When Striving Meets Grace

The past few weeks have been full and busy in ways I have tried to resist yet could not avoid in this current season. And in the middle of that pace, I have noticed something familiar. When I am weary, when I am distracted, when I am not actively putting on the armor of God, old lies tend to creep in.

What are those lies for you?
Discontentment?
That you will always be alone?
That you will never overcome that sin?

For me, it is the quiet but persistent lie that I am not doing enough, or simply, that I am not enough. That I should be holding it together better than I am.

But before going any further, I need this reminder, and maybe you do too:

“Come to me, all who labor and are heavy laden, and I will give you rest.” - Matthew 11:28

A best friend spoke that over me this week as I sat in the weight of stirred emotions. God sees me, not just the version of me that looks put together, but the one that is tired, overwhelmed, and worn thin. And He is not asking me to prove anything to Him. He is not demanding performance. He is offering rest.

And yet, there is still that pull in me to prove I can handle it on my own, to show that I can be enough. If I am honest, that pull is rooted in pride, a desire for self-sufficiency instead of surrender.

When I trace it back, I can see where this tendency began. Years of playing soccer formed something in me, a constant pressure to improve, to avoid mistakes, to raise the standard every time. Perfection did not feel like a goal, but the requirement. Even in the middle of a game, I could feel the weight of every misstep and the fear of letting people down. It slowly stopped being about playing and started being about not failing.

No matter how many times I was told to just have fun or let it go, I could not. And over time, I lost the joy for the game I once loved.

Somewhere along the way, that mindset did not stay on the field. It followed me into my faith. I began to believe I had to be the “perfect Christian,” saying the right things, doing the right things, presenting a polished version of my walk with God. I hid sin. I carried shame. I managed my image before Him the same way I managed my performance in sports. I knew the truth of the gospel in my head, but in my heart, I was still living like I had to earn it.

But Scripture leaves no room for that illusion:

“We have all become like one who is unclean, and all our righteous deeds are like a polluted garment. We all fade like a leaf, and our iniquities, like the wind, take us away.” - Isaiah 64:6

Even my best efforts, apart from Christ, fall short. And that truth, though it sounds heavy, is actually freeing. Because it means the weight of being enough was never mine to carry!
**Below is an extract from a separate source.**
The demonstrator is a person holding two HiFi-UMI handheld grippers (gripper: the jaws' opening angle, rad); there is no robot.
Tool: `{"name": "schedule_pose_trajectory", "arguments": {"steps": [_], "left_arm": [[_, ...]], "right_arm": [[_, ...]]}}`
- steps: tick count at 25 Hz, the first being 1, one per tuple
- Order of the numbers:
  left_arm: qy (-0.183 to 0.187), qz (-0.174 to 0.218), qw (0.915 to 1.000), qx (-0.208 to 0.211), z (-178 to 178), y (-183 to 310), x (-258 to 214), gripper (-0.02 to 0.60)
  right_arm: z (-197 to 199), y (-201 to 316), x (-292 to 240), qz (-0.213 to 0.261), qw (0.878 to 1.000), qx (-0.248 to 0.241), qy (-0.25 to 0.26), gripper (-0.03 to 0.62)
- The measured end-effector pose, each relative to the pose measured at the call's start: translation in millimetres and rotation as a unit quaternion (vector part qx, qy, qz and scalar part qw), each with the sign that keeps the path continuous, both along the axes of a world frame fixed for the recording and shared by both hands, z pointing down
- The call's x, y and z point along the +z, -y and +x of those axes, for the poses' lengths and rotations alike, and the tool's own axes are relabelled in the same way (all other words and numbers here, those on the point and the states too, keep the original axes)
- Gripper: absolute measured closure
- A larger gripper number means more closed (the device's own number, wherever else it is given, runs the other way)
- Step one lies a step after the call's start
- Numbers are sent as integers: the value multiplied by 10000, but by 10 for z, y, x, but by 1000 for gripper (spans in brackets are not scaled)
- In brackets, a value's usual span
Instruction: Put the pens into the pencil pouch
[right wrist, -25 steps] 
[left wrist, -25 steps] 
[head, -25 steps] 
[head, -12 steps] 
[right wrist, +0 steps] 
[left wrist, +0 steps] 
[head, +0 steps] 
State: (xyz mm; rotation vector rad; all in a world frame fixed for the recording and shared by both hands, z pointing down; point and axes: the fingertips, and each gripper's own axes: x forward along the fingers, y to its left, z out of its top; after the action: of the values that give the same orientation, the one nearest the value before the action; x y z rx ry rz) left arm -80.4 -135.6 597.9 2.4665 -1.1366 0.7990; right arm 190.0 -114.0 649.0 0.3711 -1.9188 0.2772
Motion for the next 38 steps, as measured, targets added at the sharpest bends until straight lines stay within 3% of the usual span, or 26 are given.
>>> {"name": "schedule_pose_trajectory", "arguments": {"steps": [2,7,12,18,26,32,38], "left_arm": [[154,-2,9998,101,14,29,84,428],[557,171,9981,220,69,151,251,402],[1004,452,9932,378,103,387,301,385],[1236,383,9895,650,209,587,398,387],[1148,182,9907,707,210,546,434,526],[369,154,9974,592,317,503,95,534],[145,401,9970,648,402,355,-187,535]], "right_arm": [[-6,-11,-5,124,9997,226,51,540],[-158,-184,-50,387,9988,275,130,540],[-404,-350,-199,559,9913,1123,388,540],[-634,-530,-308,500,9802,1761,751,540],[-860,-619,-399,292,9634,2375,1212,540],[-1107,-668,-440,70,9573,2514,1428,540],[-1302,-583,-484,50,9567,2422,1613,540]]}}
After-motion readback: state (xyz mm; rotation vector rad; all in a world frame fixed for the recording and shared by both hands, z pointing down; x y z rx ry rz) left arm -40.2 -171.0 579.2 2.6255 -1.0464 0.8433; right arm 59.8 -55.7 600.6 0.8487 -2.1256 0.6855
“For all have sinned and fall short of the glory of God.” - Romans 3:23

Not some, all. Which means I am not uniquely failing. I am human. And I need a Savior. That is the core of the Gospel I so deeply believe.

So instead of looking inward at my effort, I want to look upward at who God is, because that is when my strivings meet His grace.

“The Lord, the Lord, a God merciful and gracious, slow to anger, and abounding in steadfast love and faithfulness.” - Exodus 34:6

1.     Merciful.

He does not give me what I deserve. I bring brokenness, pride, wandering, and He gives me Christ.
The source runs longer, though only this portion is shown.